Thirty years of the Convention on the Rights of the Child: a look at AEA’s work in India

     

     

Thirty years after the historic commitment of adopting the Convention of Rights of Children by the General Assembly of the United Nations on 20th November 1989, let us explore Aide et Action South Asia’s work that has helped transform children’s lives across the region, especially India.

 

Defending Child Rights through Education

The exploitation of children, who are poor and illiterate, is easy as their rights remain unnoticed and out of reach. The exploitation increases exponentially if the children belong to other disadvantaged groups, which include girls, migrant children, tribals, minorities, dalits, children with disabilities, and so on. It is beyond doubt that without a school, it is difficult to raise awareness among children and the communities. To address this problem, Aide et Action has promoted access and quality of education for all children in schools in line with the Right of Free & Compulsory Education act 2009 in India, particularly by improving enrolment & retention through the strengthening of school governance committees. “We understand that community-led monitoring is essential for the better functioning of the schools. Keeping that in mind, we focus on the formation & strengthening of School Management Committees in all the schools. There are several instances where the teachers started coming to school on time after the SMCs members were capacitated on their roles and responsibilities,” says Saravana Kumar, Project Manager, Bandipur School Development project. Child clubs and parliaments were introduced to encourage children’s participation in issues of importance in a democratic manner. The children now have better access to nutritional and medical entitlements, which help the children to focus to fulfill their educational needs. “In the ENLIGHT project, we reach out to girl children from difficult circumstances in 9 cities of India. Specifically, we provide medical and special nutritional support to girl children with disabilities and girl children infected/affected with HIV. We ensure to provide psycho-social counseling, medical & nutritional support, thereby, preparing them to access education which is their right,” says Sajeev Balan, Director – Program Development & Support, Aide et Action South Asia. 

 

Guarantying rights to the unreached

Migrant children are often deprived of ‘care’ and ‘early stimulation’, face neglect and inadequate care. In the absence of crèches and early childcare services, the transition to formal schooling remains incomplete. Migration also delays school entry, denies or interrupts schooling, triggers dropout, and turns children vulnerable to child labor and exploitation. Our intervention supports migrant children of parents working in brick kilns and construction sites across Odisha, Madhya Pradesh, Tamil Nadu, Telangana and Bihar states of India. Through the Child Care & Learning Centres set up with the support of the employers, young migrants avail a safe environment, care & support, and education in the worksites. Support from local integrated child development services, schools, and public health centres has enabled access to nutritional, health and educational entitlements. “Our interventions have helped the parents and employers understand the need to educate the children in worksites. With the setting up of CCLCs, we could ensure that all the worksites where we are operating have become child labor free zones. Parents have even started sending their children to nearby formal schools,” informs Umi Daniel, Director – Migration & Education, Aide et Action South Asia.
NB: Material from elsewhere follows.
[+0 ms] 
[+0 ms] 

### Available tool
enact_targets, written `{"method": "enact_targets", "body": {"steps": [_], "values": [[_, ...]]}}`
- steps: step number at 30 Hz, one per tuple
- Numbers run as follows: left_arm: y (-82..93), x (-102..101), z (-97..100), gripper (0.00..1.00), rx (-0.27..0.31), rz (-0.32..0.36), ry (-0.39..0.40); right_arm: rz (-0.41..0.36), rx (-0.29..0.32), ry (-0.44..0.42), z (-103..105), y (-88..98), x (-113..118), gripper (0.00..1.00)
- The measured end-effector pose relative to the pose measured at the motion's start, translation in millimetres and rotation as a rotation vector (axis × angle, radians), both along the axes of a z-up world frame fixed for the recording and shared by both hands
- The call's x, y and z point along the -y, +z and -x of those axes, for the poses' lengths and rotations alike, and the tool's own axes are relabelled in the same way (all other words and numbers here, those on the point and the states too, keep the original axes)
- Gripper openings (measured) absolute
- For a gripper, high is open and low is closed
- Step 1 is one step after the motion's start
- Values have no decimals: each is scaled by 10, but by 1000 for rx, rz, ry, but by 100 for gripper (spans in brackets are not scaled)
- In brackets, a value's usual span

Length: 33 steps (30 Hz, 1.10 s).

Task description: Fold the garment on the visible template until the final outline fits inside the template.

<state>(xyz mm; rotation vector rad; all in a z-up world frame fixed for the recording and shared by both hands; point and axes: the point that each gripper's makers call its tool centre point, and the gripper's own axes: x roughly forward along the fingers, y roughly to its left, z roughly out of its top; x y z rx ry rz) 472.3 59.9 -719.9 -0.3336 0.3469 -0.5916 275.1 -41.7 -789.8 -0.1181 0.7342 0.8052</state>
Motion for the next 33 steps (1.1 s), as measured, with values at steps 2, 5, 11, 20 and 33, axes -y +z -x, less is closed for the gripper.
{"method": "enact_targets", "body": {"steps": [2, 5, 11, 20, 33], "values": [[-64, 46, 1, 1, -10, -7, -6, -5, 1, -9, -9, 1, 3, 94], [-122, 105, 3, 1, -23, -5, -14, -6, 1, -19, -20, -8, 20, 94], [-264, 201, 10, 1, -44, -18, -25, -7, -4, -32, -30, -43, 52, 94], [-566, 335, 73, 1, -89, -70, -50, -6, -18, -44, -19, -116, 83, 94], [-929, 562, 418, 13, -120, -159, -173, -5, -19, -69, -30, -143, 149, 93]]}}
Photograph Courtesy: Naïade Plante 

 

Protecting children’s rights after disasters

Children are incredibly vulnerable when it comes to disasters. They are at high risk of abuse, violence, neglect, and exploitation.  In such a situation, Aide et Action has been providing safe & child-friendly spaces where the children receive psychosocial counseling and are encouraged to learn and play with their peers. This helps them to recover from the trauma and builds a resilient attitude. For instance, children affected by Fani cyclone in Odisha were given access to child-friendly spaces where trained volunteers engage them in various creative activities necessary for them to heal post-disaster trauma. The children restart their schooling once the damaged schools are reconstructed and functional. 

 

Aide et Action will continue to advocate and promote ‘education’ as a tool to enable children and communities aware of their rights which will ultimately break the cycle of poverty and pave way for a sustainable and equitable future.